The answer should be one number: how many lines in the records below contain the word "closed".

> _Dataset items_:
>>

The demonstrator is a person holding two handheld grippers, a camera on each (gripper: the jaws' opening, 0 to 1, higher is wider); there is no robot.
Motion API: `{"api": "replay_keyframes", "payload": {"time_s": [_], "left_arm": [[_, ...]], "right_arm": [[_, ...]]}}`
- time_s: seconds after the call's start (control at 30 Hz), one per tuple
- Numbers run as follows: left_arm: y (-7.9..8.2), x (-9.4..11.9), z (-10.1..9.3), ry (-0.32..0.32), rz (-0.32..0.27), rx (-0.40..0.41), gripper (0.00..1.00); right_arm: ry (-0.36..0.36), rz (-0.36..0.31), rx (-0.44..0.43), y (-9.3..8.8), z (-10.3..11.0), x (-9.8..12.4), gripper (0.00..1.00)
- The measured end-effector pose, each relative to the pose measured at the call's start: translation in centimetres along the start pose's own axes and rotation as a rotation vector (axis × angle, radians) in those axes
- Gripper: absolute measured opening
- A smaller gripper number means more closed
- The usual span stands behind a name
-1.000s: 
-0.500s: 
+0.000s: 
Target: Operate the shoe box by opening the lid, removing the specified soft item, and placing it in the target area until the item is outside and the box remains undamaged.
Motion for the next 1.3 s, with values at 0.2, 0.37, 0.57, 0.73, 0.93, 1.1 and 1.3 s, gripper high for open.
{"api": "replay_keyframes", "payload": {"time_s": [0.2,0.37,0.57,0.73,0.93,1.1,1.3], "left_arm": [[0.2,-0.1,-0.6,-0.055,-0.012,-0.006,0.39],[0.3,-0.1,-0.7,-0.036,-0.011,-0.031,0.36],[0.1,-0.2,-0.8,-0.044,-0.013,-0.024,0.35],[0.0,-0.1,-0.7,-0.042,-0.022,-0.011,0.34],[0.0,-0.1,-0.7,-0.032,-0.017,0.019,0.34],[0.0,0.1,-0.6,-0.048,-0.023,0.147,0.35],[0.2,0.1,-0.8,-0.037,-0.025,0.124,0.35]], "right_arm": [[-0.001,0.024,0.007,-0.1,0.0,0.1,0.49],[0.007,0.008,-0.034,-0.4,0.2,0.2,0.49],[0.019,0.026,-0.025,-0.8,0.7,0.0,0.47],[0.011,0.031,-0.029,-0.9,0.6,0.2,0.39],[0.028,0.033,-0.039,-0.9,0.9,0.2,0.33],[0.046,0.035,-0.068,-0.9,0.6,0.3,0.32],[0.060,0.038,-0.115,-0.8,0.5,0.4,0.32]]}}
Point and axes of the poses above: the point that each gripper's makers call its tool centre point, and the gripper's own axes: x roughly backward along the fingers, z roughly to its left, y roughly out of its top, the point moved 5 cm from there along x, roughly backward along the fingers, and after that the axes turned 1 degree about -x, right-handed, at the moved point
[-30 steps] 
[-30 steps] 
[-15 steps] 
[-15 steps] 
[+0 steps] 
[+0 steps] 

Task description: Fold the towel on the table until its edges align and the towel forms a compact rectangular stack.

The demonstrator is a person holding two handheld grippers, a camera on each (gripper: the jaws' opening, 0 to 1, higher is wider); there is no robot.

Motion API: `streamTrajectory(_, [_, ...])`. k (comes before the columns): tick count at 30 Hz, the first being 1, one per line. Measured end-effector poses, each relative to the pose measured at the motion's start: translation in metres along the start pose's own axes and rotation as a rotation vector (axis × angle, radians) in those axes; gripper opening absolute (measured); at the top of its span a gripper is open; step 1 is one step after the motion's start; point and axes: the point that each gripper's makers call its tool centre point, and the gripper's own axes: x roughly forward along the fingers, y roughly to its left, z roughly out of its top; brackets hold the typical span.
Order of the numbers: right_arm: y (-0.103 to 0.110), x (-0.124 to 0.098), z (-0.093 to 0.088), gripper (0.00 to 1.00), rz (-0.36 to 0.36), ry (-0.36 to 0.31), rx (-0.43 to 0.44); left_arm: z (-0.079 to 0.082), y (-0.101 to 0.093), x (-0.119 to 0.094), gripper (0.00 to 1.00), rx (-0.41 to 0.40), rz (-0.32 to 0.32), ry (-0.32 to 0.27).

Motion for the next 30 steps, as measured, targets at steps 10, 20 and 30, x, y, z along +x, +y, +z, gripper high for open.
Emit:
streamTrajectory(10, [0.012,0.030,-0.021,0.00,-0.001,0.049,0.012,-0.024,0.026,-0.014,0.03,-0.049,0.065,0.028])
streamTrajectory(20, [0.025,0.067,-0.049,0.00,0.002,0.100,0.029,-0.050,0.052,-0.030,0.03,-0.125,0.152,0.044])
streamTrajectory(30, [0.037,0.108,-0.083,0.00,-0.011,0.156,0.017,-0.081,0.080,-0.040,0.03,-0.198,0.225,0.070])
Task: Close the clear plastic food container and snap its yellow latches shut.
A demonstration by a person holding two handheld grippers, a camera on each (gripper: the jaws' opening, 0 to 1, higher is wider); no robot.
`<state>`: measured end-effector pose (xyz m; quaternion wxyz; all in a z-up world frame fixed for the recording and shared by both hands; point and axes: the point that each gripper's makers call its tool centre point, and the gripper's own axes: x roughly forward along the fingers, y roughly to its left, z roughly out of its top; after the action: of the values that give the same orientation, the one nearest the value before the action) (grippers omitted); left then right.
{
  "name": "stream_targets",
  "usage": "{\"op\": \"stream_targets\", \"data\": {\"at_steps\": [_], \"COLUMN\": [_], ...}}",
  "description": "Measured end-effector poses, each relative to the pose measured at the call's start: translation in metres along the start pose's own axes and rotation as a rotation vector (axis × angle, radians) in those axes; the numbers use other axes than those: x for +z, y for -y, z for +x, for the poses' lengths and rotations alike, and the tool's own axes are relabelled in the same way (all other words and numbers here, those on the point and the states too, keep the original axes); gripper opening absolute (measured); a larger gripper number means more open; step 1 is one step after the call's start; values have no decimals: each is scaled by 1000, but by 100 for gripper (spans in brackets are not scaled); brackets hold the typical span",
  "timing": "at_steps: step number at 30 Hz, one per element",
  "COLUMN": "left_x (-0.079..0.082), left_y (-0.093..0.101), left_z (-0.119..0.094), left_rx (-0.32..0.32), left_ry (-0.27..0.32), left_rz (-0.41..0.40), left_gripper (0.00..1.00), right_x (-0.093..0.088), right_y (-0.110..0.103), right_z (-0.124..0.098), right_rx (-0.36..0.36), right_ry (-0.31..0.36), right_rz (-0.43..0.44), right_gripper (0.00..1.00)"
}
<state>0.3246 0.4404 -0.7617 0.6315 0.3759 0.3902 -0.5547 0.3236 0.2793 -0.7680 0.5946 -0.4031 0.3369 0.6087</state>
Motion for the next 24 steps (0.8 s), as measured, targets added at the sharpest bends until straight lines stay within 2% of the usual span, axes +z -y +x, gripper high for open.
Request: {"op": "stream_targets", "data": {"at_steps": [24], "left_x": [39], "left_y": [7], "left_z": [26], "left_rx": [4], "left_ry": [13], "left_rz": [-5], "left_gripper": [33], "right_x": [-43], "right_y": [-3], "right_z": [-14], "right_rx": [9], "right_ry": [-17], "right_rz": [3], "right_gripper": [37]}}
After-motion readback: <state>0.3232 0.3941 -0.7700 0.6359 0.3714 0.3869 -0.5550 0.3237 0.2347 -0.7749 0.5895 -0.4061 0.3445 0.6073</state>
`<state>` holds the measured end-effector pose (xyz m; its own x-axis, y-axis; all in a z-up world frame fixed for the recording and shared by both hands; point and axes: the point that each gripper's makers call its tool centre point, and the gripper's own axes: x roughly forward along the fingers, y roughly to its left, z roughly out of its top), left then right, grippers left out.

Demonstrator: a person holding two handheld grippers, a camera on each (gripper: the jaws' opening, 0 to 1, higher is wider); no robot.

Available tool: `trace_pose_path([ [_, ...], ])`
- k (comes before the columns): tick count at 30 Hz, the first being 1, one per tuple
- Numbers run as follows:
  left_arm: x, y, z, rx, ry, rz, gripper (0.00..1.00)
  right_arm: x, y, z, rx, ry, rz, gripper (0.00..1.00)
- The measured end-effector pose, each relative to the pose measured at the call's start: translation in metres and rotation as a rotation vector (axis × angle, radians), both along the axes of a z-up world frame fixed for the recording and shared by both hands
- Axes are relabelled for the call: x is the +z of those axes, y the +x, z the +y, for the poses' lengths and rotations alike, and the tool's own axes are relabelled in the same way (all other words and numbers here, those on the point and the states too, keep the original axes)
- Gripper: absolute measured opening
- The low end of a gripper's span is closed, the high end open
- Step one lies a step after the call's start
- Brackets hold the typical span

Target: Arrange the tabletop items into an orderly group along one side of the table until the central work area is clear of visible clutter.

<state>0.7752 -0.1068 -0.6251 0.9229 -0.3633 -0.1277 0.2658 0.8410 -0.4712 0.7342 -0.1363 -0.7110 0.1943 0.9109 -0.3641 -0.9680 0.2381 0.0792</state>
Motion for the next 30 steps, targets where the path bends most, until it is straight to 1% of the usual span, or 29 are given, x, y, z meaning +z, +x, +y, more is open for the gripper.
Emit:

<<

> _Reply to the task_: 2